DESCRIPTION OF THE TASK - Copy all the data exactly, except the pictures.

(Records excerpted from a collection)
BEGIN
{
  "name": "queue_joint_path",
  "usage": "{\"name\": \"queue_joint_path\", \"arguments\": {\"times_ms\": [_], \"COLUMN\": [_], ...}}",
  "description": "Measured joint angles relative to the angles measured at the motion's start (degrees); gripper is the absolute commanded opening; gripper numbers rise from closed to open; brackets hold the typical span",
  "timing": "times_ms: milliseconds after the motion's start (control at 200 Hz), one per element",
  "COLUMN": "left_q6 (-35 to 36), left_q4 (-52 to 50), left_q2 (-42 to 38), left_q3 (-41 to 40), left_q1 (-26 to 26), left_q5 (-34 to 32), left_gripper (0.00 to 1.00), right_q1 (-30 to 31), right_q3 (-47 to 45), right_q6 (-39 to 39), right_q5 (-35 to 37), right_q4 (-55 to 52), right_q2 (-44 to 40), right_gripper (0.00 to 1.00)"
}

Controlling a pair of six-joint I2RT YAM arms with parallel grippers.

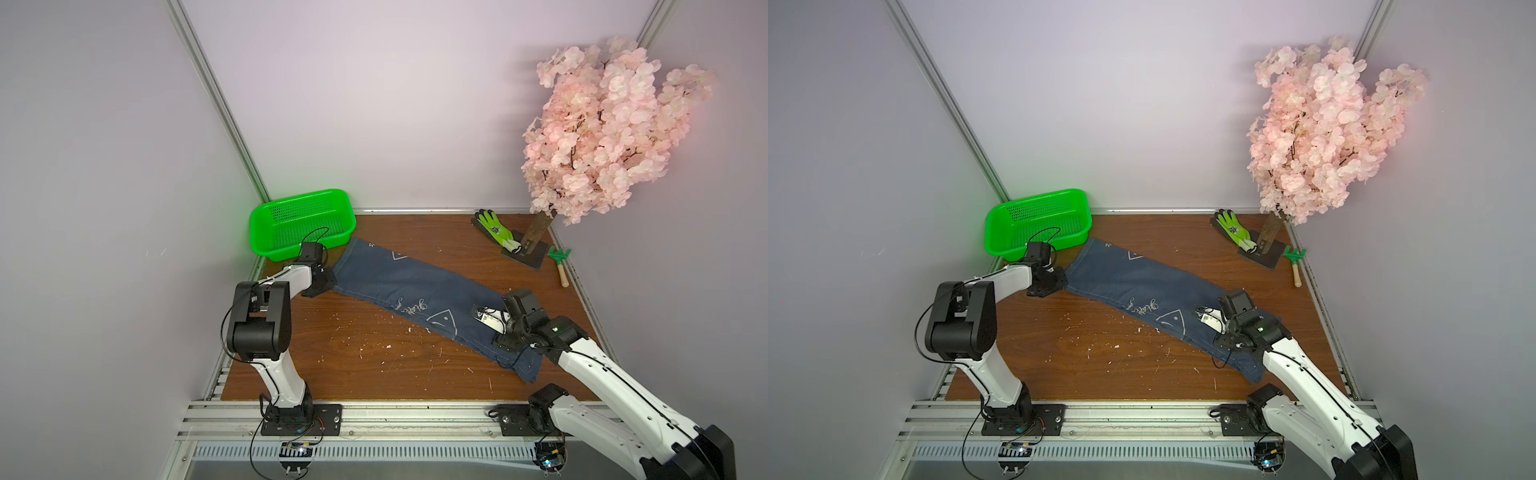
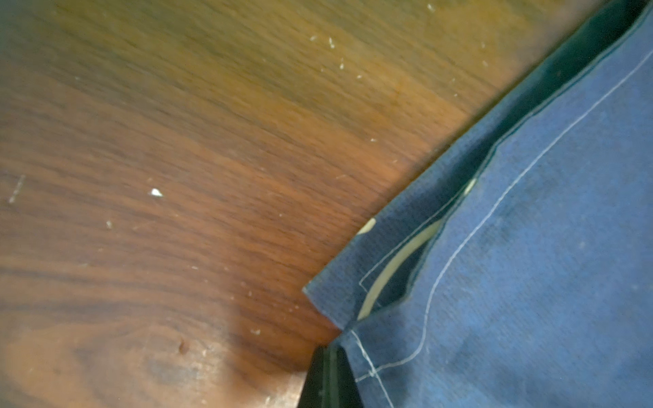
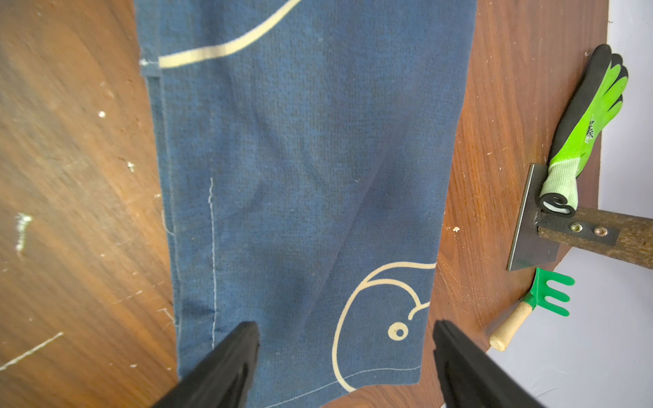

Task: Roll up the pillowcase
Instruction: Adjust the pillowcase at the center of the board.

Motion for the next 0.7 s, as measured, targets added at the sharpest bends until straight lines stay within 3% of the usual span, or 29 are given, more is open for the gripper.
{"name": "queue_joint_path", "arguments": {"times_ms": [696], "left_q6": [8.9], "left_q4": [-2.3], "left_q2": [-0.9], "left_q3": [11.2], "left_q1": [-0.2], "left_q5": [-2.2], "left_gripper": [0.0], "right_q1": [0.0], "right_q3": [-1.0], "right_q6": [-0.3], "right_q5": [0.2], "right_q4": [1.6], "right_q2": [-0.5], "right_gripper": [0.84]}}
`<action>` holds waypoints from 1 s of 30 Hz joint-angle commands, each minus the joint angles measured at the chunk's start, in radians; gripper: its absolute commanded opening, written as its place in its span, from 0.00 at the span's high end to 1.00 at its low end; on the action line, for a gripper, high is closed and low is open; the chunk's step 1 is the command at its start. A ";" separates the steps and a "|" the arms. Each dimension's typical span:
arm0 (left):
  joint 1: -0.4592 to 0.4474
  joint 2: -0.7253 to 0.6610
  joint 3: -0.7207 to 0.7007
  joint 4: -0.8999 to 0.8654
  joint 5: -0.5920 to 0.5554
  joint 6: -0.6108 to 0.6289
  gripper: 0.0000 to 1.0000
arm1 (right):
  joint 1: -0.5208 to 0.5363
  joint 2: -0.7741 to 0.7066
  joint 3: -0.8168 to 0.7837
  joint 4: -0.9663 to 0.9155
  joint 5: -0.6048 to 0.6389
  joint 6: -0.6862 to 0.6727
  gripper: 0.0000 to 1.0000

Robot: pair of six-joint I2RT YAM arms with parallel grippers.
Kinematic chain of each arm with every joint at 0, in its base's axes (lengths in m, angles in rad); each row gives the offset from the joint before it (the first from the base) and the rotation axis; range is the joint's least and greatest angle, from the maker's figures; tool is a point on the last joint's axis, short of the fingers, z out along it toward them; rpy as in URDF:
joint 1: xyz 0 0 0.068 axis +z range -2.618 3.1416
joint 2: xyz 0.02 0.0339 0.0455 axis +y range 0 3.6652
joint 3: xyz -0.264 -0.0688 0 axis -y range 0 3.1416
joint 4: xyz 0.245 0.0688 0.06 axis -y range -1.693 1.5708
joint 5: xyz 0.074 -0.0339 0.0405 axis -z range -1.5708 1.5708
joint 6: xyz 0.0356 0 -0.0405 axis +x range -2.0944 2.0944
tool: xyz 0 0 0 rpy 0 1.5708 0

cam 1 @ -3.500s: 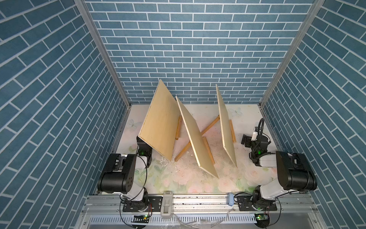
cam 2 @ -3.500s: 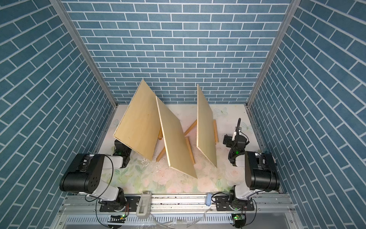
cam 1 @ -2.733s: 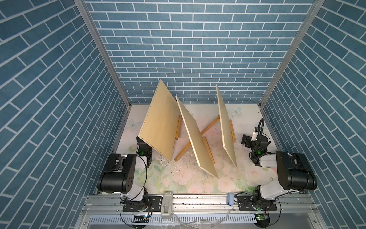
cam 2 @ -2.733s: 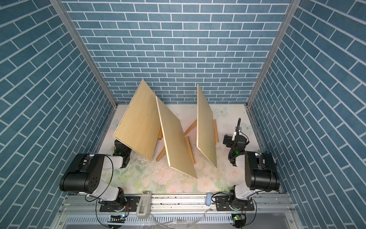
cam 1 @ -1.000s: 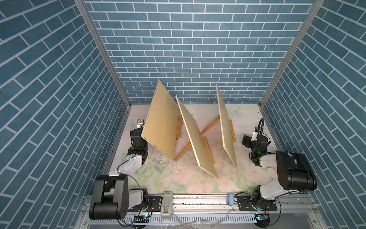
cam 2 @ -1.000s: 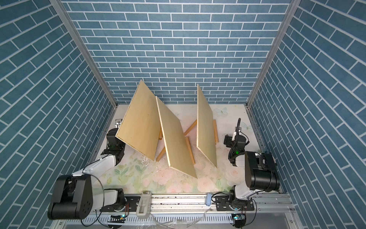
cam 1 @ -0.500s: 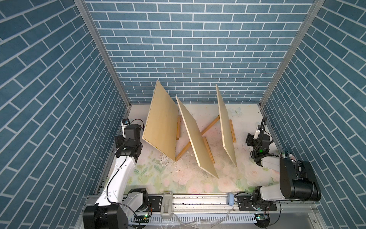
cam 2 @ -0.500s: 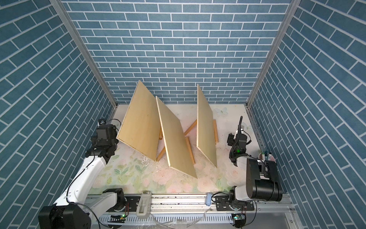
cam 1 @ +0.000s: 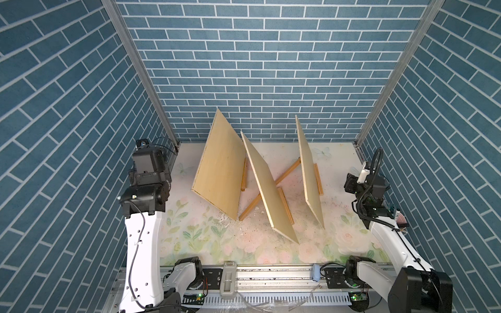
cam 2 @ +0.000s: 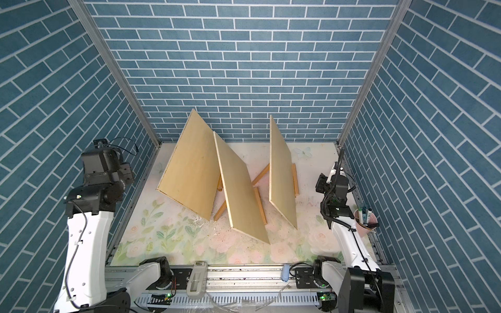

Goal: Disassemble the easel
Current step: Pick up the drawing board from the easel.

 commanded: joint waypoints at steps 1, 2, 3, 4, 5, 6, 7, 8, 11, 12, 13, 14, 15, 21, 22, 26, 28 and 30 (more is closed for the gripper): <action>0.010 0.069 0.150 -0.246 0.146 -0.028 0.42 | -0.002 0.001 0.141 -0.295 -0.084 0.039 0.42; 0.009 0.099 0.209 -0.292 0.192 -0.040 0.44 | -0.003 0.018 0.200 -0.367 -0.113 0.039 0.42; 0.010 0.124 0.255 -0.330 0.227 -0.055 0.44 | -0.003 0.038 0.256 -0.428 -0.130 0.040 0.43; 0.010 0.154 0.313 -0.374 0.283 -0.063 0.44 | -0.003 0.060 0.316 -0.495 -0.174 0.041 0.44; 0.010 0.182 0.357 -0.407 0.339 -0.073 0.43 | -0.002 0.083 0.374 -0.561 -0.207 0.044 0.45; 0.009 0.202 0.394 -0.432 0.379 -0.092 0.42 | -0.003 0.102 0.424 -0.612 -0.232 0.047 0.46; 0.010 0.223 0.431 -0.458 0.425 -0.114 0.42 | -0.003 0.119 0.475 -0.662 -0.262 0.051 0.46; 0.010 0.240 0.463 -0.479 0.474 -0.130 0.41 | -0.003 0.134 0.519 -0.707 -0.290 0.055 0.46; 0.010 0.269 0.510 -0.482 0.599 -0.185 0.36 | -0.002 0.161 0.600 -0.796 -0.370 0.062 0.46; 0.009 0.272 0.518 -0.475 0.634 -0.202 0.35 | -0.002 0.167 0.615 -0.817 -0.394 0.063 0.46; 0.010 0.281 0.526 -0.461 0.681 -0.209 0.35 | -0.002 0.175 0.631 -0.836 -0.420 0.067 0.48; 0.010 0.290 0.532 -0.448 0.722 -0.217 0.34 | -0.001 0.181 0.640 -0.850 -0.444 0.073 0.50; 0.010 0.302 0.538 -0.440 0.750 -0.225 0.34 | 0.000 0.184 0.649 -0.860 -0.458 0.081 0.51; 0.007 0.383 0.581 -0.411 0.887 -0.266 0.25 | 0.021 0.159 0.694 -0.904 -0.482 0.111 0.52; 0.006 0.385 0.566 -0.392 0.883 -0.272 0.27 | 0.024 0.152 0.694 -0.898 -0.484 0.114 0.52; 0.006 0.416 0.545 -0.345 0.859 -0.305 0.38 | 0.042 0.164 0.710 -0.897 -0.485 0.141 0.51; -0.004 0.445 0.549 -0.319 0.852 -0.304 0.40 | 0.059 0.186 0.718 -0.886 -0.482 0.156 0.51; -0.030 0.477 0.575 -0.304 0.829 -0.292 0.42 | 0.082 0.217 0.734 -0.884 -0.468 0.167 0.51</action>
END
ANSWER TO THIS TASK -
{
  "name": "queue_joint_path",
  "usage": "{\"name\": \"queue_joint_path\", \"arguments\": {\"times_ms\": [_], \"COLUMN\": [_], ...}}",
  "description": "Measured joint angles relative to the angles measured at the motion's start (degrees); gripper is the absolute commanded opening; gripper numbers rise from closed to open; brackets hold the typical span",
  "timing": "times_ms: milliseconds after the motion's start (control at 200 Hz), one per element",
  "COLUMN": "left_q6 (-35 to 36), left_q4 (-52 to 50), left_q2 (-42 to 38), left_q3 (-41 to 40), left_q1 (-26 to 26), left_q5 (-34 to 32), left_gripper (0.00 to 1.00), right_q1 (-30 to 31), right_q3 (-47 to 45), right_q6 (-39 to 39), right_q5 (-35 to 37), right_q4 (-55 to 52), right_q2 (-44 to 40), right_gripper (0.00 to 1.00)"
}

Controlling a pair of six-joint I2RT YAM arms with parallel grippers.


Task: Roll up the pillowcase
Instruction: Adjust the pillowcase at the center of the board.

Motion for the next 0.7 s, as measured, targets added at the sharpest bends until straight lines stay within 3% of the usual span, or 29 are given, more is open for the gripper.
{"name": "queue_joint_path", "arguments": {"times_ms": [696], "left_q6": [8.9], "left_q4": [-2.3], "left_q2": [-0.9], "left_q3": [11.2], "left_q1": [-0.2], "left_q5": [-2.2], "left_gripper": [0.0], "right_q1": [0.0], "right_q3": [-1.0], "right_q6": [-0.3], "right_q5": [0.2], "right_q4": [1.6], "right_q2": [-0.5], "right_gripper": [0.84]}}
`<action>` holds waypoints from 1 s of 30 Hz joint-angle commands, each minus the joint angles measured at the chunk's start, in radians; gripper: its absolute commanded opening, written as its place in its span, from 0.00 at the span's high end to 1.00 at its low end; on the action line, for a gripper, high is closed and low is open; the chunk's step 1 is the command at its start. A ";" separates the steps and a "|" the arms. Each dimension's typical span:
arm0 (left):
  joint 1: -0.4592 to 0.4474
  joint 2: -0.7253 to 0.6610
  joint 3: -0.7207 to 0.7007
  joint 4: -0.8999 to 0.8654
  joint 5: -0.5920 to 0.5554
  joint 6: -0.6108 to 0.6289
  gripper: 0.0000 to 1.0000
arm1 (right):
  joint 1: -0.5208 to 0.5363
  joint 2: -0.7741 to 0.7066
  joint 3: -0.8168 to 0.7837
  joint 4: -0.9663 to 0.9155
  joint 5: -0.6048 to 0.6389
  joint 6: -0.6862 to 0.6727
  gripper: 0.0000 to 1.0000

Robot: pair of six-joint I2RT YAM arms with parallel grippers.
Kinematic chain of each arm with every joint at 0, in its base's axes (lengths in m, angles in rad); each row gives the offset from the joint before it (the first from the base) and the rotation axis; range is the joint's least and greatest angle, from the maker's figures; tool is a point on the last joint's axis, short of the fingers, z out along it toward them; rpy as in URDF:
joint 1: xyz 0 0 0.068 axis +z range -2.618 3.1416
joint 2: xyz 0.02 0.0339 0.0455 axis +y range 0 3.6652
joint 3: xyz -0.264 -0.0688 0 axis -y range 0 3.1416
joint 4: xyz 0.245 0.0688 0.06 axis -y range -1.693 1.5708
joint 5: xyz 0.074 -0.0339 0.0405 axis -z range -1.5708 1.5708
joint 6: xyz 0.0356 0 -0.0405 axis +x range -2.0944 2.0944
tool: xyz 0 0 0 rpy 0 1.5708 0

cam 1 @ -3.500s: 
cam 2 @ -3.500s: 
cam 1 @ -2.733s: 
cam 2 @ -2.733s: 
cam 1 @ -1.000s: 
cam 2 @ -1.000s: 
cam 1 @ -0.500s: 
cam 2 @ -0.500s: 
cam 1 @ +0.000s: 
cam 2 @ +0.000s: 

Goal: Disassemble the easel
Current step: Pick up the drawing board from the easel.

 commanded: joint waypoints at steps 1, 2, 3, 4, 5, 6, 7, 8, 11, 12, 13, 14, 15, 21, 22, 26, 28 and 30 (more is closed for the gripper): <action>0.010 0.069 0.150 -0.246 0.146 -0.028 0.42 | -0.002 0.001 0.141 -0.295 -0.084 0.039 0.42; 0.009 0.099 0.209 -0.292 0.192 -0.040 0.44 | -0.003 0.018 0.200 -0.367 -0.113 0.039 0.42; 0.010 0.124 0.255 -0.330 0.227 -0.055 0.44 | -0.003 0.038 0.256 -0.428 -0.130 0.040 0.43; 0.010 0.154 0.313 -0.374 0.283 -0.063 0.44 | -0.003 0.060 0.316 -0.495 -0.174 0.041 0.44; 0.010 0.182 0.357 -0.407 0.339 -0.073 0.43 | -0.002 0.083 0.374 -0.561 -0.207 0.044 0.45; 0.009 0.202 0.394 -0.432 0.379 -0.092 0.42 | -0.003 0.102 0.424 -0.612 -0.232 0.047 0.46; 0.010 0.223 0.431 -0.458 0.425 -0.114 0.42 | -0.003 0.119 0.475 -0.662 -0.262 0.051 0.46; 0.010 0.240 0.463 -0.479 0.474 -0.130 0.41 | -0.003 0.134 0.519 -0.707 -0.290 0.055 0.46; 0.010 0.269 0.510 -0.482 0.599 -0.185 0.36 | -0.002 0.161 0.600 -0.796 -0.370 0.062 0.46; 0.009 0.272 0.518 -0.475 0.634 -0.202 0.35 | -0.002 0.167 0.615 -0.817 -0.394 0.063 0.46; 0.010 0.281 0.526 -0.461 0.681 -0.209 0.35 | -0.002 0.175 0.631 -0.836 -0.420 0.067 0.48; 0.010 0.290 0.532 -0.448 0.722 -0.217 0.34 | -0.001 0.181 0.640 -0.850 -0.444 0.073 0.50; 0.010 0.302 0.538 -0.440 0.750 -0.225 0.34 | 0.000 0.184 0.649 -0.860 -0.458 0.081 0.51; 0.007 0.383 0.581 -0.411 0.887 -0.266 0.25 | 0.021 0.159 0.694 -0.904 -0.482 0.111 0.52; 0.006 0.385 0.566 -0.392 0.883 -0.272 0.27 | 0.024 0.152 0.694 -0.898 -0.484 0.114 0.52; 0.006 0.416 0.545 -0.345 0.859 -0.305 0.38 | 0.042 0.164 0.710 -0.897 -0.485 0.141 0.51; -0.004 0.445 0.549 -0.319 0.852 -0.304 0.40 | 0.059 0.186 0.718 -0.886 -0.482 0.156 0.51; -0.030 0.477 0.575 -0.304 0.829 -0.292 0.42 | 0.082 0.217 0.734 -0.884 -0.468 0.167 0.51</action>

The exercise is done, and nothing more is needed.